**About this task:** The answer should consist of the records below, repeated exactly, and no pictures.

**Extracted data:**
"""

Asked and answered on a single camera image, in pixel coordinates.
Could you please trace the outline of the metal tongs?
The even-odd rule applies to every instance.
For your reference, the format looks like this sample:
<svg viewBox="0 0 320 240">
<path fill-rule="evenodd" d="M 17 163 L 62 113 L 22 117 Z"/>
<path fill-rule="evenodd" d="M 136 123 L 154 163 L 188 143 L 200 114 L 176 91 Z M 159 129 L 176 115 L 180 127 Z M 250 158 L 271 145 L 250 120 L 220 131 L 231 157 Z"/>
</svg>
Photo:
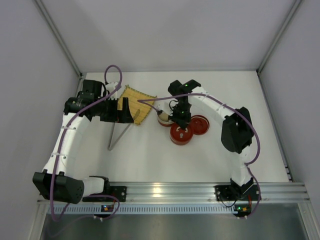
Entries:
<svg viewBox="0 0 320 240">
<path fill-rule="evenodd" d="M 111 128 L 111 133 L 110 133 L 110 137 L 109 137 L 109 141 L 108 141 L 108 146 L 107 146 L 107 150 L 108 151 L 112 151 L 114 149 L 114 147 L 116 146 L 116 144 L 121 140 L 121 138 L 124 136 L 124 134 L 128 131 L 128 129 L 133 125 L 134 123 L 129 123 L 124 130 L 121 132 L 121 134 L 115 139 L 113 140 L 114 137 L 114 133 L 115 133 L 115 126 L 116 124 L 113 123 L 112 128 Z"/>
</svg>

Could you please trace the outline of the red lid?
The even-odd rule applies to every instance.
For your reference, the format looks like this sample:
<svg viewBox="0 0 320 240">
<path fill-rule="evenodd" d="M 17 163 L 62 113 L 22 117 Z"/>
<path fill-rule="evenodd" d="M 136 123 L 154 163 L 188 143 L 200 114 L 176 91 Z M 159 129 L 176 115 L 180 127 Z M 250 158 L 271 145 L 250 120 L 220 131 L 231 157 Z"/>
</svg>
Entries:
<svg viewBox="0 0 320 240">
<path fill-rule="evenodd" d="M 193 138 L 194 131 L 190 126 L 182 129 L 177 123 L 173 123 L 170 127 L 169 136 L 171 141 L 179 146 L 188 144 Z"/>
<path fill-rule="evenodd" d="M 189 125 L 193 133 L 198 136 L 206 134 L 210 128 L 209 120 L 203 115 L 192 116 Z"/>
</svg>

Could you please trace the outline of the steel red bowl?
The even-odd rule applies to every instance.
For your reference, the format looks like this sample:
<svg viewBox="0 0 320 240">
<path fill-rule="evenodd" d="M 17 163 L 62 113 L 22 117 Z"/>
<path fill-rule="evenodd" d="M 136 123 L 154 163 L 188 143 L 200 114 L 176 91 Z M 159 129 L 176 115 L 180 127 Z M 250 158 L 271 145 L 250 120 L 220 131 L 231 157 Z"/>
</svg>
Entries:
<svg viewBox="0 0 320 240">
<path fill-rule="evenodd" d="M 168 122 L 164 122 L 161 121 L 158 117 L 159 114 L 161 114 L 162 111 L 158 111 L 157 112 L 157 121 L 159 122 L 160 125 L 164 126 L 164 127 L 170 127 L 174 122 L 172 120 L 170 120 L 170 115 L 169 115 L 169 121 Z"/>
</svg>

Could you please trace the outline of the round white bun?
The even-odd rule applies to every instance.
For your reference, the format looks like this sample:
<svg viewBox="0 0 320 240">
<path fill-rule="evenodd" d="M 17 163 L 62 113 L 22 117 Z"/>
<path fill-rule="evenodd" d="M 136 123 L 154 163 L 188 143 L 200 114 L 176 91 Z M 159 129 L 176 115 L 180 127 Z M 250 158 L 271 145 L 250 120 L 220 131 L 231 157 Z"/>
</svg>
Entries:
<svg viewBox="0 0 320 240">
<path fill-rule="evenodd" d="M 162 112 L 161 114 L 159 114 L 158 117 L 163 122 L 168 122 L 170 120 L 169 115 L 165 112 Z"/>
</svg>

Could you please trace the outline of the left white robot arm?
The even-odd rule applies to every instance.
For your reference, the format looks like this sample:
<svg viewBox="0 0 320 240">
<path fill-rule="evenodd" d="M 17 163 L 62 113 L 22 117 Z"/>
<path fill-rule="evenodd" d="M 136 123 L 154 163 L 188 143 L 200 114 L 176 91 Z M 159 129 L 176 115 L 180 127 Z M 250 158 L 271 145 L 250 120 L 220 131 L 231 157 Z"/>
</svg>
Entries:
<svg viewBox="0 0 320 240">
<path fill-rule="evenodd" d="M 107 123 L 132 123 L 129 100 L 122 99 L 118 109 L 120 83 L 85 79 L 77 96 L 64 104 L 62 125 L 54 149 L 41 172 L 32 182 L 46 200 L 77 204 L 82 198 L 106 193 L 109 180 L 103 176 L 75 179 L 76 157 L 83 135 L 93 117 Z"/>
</svg>

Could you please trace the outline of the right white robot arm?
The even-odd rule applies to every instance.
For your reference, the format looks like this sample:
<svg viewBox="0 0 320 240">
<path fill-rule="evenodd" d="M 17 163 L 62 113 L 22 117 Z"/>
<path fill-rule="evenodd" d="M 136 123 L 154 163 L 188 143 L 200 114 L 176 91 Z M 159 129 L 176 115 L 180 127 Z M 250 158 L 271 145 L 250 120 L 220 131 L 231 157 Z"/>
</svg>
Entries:
<svg viewBox="0 0 320 240">
<path fill-rule="evenodd" d="M 192 105 L 211 114 L 220 124 L 222 145 L 233 154 L 230 185 L 234 191 L 243 195 L 253 185 L 253 177 L 245 168 L 257 160 L 261 148 L 249 110 L 245 107 L 234 109 L 222 103 L 193 79 L 185 84 L 175 80 L 169 85 L 168 92 L 177 100 L 168 120 L 183 130 L 191 126 Z"/>
</svg>

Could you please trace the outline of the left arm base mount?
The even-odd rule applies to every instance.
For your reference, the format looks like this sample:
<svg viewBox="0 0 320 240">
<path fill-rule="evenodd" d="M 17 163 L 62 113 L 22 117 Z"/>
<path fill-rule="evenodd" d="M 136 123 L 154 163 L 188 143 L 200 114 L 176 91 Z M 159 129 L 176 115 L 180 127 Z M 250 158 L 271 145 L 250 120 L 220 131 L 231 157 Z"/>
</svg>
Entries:
<svg viewBox="0 0 320 240">
<path fill-rule="evenodd" d="M 83 197 L 83 202 L 125 202 L 127 197 L 127 186 L 115 185 L 110 186 L 107 190 L 102 193 L 96 193 Z"/>
</svg>

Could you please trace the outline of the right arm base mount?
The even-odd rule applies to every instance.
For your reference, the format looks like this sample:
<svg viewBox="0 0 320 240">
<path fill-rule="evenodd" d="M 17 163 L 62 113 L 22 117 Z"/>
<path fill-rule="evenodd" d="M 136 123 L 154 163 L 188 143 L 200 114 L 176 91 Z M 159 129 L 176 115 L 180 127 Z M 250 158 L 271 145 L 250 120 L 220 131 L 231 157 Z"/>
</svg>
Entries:
<svg viewBox="0 0 320 240">
<path fill-rule="evenodd" d="M 216 185 L 214 191 L 218 202 L 248 201 L 249 197 L 252 201 L 261 199 L 256 184 L 249 187 L 236 187 L 231 184 Z"/>
</svg>

"""

**Solution to this task:**
Asked and answered on a single camera image, in pixel coordinates.
Could you please trace the outline of the metal tongs?
The even-odd rule applies to every instance.
For your reference, the format looks like this sample:
<svg viewBox="0 0 320 240">
<path fill-rule="evenodd" d="M 17 163 L 62 113 L 22 117 Z"/>
<path fill-rule="evenodd" d="M 136 123 L 154 163 L 188 143 L 200 114 L 176 91 Z M 159 129 L 176 115 L 180 127 Z M 250 158 L 271 145 L 250 120 L 220 131 L 231 157 Z"/>
</svg>
Photo:
Entries:
<svg viewBox="0 0 320 240">
<path fill-rule="evenodd" d="M 111 128 L 111 133 L 110 133 L 110 137 L 109 137 L 109 141 L 108 141 L 108 146 L 107 146 L 107 150 L 108 151 L 112 151 L 114 149 L 114 147 L 116 146 L 116 144 L 121 140 L 121 138 L 124 136 L 124 134 L 128 131 L 128 129 L 133 125 L 134 123 L 129 123 L 124 130 L 121 132 L 121 134 L 115 139 L 113 140 L 114 137 L 114 133 L 115 133 L 115 126 L 116 124 L 113 123 L 112 128 Z"/>
</svg>

Could you please trace the outline of the red lid?
The even-odd rule applies to every instance.
For your reference, the format looks like this sample:
<svg viewBox="0 0 320 240">
<path fill-rule="evenodd" d="M 17 163 L 62 113 L 22 117 Z"/>
<path fill-rule="evenodd" d="M 136 123 L 154 163 L 188 143 L 200 114 L 176 91 Z M 159 129 L 176 115 L 180 127 Z M 250 158 L 271 145 L 250 120 L 220 131 L 231 157 Z"/>
</svg>
Entries:
<svg viewBox="0 0 320 240">
<path fill-rule="evenodd" d="M 193 138 L 194 131 L 190 126 L 182 129 L 177 123 L 173 123 L 170 127 L 169 136 L 171 141 L 179 146 L 188 144 Z"/>
<path fill-rule="evenodd" d="M 189 125 L 193 133 L 198 136 L 206 134 L 210 128 L 209 120 L 203 115 L 192 116 Z"/>
</svg>

Could you please trace the outline of the steel red bowl?
The even-odd rule applies to every instance.
For your reference, the format looks like this sample:
<svg viewBox="0 0 320 240">
<path fill-rule="evenodd" d="M 17 163 L 62 113 L 22 117 Z"/>
<path fill-rule="evenodd" d="M 136 123 L 154 163 L 188 143 L 200 114 L 176 91 Z M 159 129 L 176 115 L 180 127 Z M 250 158 L 271 145 L 250 120 L 220 131 L 231 157 Z"/>
</svg>
Entries:
<svg viewBox="0 0 320 240">
<path fill-rule="evenodd" d="M 168 122 L 164 122 L 161 121 L 158 117 L 159 114 L 161 114 L 162 111 L 158 111 L 157 112 L 157 121 L 159 122 L 160 125 L 164 126 L 164 127 L 170 127 L 174 122 L 172 120 L 170 120 L 170 115 L 169 115 L 169 121 Z"/>
</svg>

Could you please trace the outline of the round white bun?
The even-odd rule applies to every instance.
For your reference, the format looks like this sample:
<svg viewBox="0 0 320 240">
<path fill-rule="evenodd" d="M 17 163 L 62 113 L 22 117 Z"/>
<path fill-rule="evenodd" d="M 136 123 L 154 163 L 188 143 L 200 114 L 176 91 Z M 159 129 L 176 115 L 180 127 Z M 250 158 L 271 145 L 250 120 L 220 131 L 231 157 Z"/>
</svg>
Entries:
<svg viewBox="0 0 320 240">
<path fill-rule="evenodd" d="M 162 112 L 161 114 L 159 114 L 158 117 L 163 122 L 168 122 L 170 120 L 169 115 L 165 112 Z"/>
</svg>

Could you please trace the outline of the left white robot arm?
The even-odd rule applies to every instance.
For your reference, the format looks like this sample:
<svg viewBox="0 0 320 240">
<path fill-rule="evenodd" d="M 17 163 L 62 113 L 22 117 Z"/>
<path fill-rule="evenodd" d="M 136 123 L 154 163 L 188 143 L 200 114 L 176 91 Z M 159 129 L 176 115 L 180 127 Z M 250 158 L 271 145 L 250 120 L 220 131 L 231 157 Z"/>
</svg>
Entries:
<svg viewBox="0 0 320 240">
<path fill-rule="evenodd" d="M 107 123 L 132 123 L 129 100 L 122 99 L 118 109 L 120 83 L 85 79 L 77 96 L 64 104 L 62 125 L 54 149 L 41 172 L 32 182 L 46 200 L 77 204 L 82 198 L 106 193 L 109 180 L 103 176 L 75 179 L 76 157 L 83 135 L 93 117 Z"/>
</svg>

Could you please trace the outline of the right white robot arm?
The even-odd rule applies to every instance.
For your reference, the format looks like this sample:
<svg viewBox="0 0 320 240">
<path fill-rule="evenodd" d="M 17 163 L 62 113 L 22 117 Z"/>
<path fill-rule="evenodd" d="M 136 123 L 154 163 L 188 143 L 200 114 L 176 91 Z M 159 129 L 176 115 L 180 127 Z M 250 158 L 271 145 L 250 120 L 220 131 L 231 157 Z"/>
</svg>
Entries:
<svg viewBox="0 0 320 240">
<path fill-rule="evenodd" d="M 192 105 L 211 114 L 220 124 L 222 145 L 233 154 L 230 185 L 234 191 L 243 195 L 253 185 L 253 177 L 245 168 L 257 160 L 261 148 L 249 110 L 245 107 L 234 109 L 222 103 L 193 79 L 185 84 L 175 80 L 169 85 L 168 92 L 177 100 L 168 120 L 183 130 L 191 126 Z"/>
</svg>

Could you please trace the outline of the left arm base mount?
The even-odd rule applies to every instance.
For your reference, the format looks like this sample:
<svg viewBox="0 0 320 240">
<path fill-rule="evenodd" d="M 17 163 L 62 113 L 22 117 Z"/>
<path fill-rule="evenodd" d="M 136 123 L 154 163 L 188 143 L 200 114 L 176 91 Z M 159 129 L 176 115 L 180 127 Z M 250 158 L 271 145 L 250 120 L 220 131 L 231 157 Z"/>
</svg>
Entries:
<svg viewBox="0 0 320 240">
<path fill-rule="evenodd" d="M 83 197 L 83 202 L 125 202 L 127 197 L 127 186 L 115 185 L 110 186 L 107 190 L 102 193 L 96 193 Z"/>
</svg>

Could you please trace the outline of the right arm base mount?
The even-odd rule applies to every instance.
For your reference, the format looks like this sample:
<svg viewBox="0 0 320 240">
<path fill-rule="evenodd" d="M 17 163 L 62 113 L 22 117 Z"/>
<path fill-rule="evenodd" d="M 136 123 L 154 163 L 188 143 L 200 114 L 176 91 Z M 159 129 L 176 115 L 180 127 Z M 250 158 L 271 145 L 250 120 L 220 131 L 231 157 Z"/>
</svg>
Entries:
<svg viewBox="0 0 320 240">
<path fill-rule="evenodd" d="M 216 185 L 214 191 L 218 202 L 248 201 L 249 197 L 252 201 L 261 199 L 256 184 L 249 187 L 236 187 L 231 184 Z"/>
</svg>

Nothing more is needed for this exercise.